No sólo los aficionados al tren conocen el Ferrocarril Transiberiano, el viaje en tren más largo del mundo que une el mar Báltico con el Océano Pacífico. El viaje es un clásico mundial y ofrece literalmente una oportunidad única para apreciar la inmensidad del paisaje ruso, y el indomable carácter de su gente.

Recorre el corazón de Rusia, marcando la ruta de la gente rusa hacia el este en los siglos XVI y XVII, un corredor de oportunidad y exploración a través de las tierras del Volga central, las montañas de los Urales al sur, entre la taiga y las montañas del sur de Siberia, hasta llegar al océano Pacífico en Vladivostok.

Con los comunistas (1917-1991), la ruta ferroviaria se cambió para que funcionará saliendo desde Moscú, pero el verdadero punto de partida es San Petersburgo. Si partimos desde la capital rusa el viaje dura siete noches y ochos días. Además, hay varios trenes a destinos intermedios y trenes a Ulán Bator (Mongolia) y Pekín (China).

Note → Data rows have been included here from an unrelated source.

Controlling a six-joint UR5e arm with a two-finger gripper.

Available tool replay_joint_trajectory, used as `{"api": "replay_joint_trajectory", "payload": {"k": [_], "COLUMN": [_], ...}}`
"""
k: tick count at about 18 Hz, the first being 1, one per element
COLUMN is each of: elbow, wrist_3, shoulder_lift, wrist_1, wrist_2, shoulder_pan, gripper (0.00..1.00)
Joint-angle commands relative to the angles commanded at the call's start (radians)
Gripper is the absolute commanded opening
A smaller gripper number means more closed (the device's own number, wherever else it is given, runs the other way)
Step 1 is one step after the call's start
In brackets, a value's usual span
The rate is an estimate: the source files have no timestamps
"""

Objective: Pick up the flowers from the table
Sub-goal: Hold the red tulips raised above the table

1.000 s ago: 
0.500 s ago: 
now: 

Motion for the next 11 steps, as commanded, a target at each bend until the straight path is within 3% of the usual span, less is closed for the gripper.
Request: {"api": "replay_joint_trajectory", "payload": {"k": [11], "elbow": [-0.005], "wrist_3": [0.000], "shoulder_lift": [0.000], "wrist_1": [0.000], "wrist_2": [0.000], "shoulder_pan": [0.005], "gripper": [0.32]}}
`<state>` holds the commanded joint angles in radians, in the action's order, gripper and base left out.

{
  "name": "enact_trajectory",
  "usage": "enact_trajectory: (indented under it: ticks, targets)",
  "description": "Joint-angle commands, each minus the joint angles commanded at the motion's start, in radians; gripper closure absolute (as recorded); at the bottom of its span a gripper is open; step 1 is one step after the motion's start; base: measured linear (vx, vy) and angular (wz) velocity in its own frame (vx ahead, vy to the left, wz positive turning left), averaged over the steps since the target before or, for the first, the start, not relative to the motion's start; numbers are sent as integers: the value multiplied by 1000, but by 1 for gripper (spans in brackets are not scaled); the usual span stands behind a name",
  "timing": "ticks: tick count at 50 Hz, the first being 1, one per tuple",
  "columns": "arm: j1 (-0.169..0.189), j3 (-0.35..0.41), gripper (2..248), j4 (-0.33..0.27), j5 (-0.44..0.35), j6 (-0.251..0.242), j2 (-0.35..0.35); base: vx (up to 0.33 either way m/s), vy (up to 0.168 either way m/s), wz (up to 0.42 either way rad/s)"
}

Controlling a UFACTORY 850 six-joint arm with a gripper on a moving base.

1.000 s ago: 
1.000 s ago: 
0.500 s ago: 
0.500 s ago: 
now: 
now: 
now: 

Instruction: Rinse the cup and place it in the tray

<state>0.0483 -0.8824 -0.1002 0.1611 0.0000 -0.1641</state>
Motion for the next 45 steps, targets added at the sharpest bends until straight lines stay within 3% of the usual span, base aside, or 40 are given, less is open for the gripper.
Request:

Desde Moscú a Vladivostok hay 9.927 kilómetros.

Una vez que el tren abandona Moscú sólo se detiene para cambiar las locomotoras, embarcar comida y agua, o dejar subir o bajar pasajeros. Bajarse del tren en estas paradas no es problema. Uno puede estirar las piernas, probar la comida local o intentar hablar con los rusos. La duración de las paradas oscila entre cinco minutos y más de media hora.

Hay unos 20 vagones, más el vagón restaurante, en todos los trenes transiberianos, aunque son básicos, resultan cómodos, con literas y ropa de cama, aunque los que van en segunda clase en cabinas de cuatro personas se sienten un poco apretados; en primera clase hay dos literas.

Es probable que tenga que esperar su turno para entrar en los dos cuartos de baño, en especial, por la mañana temprano. Al final de cada vagón hay una caldera llamada samovar que proporcinoa agua hervida en abundancia las 24 horas del día. A veces la comida del restaurante deja mucho que desear, ya que tiene bastant poco sabor, pero no es demasiado cara.

En definitiva, una experiencia única y digna de ser vivida pues nunca olvidaremos nuestro viaje en el Transiberiano recorriendo la inmensidad rusa.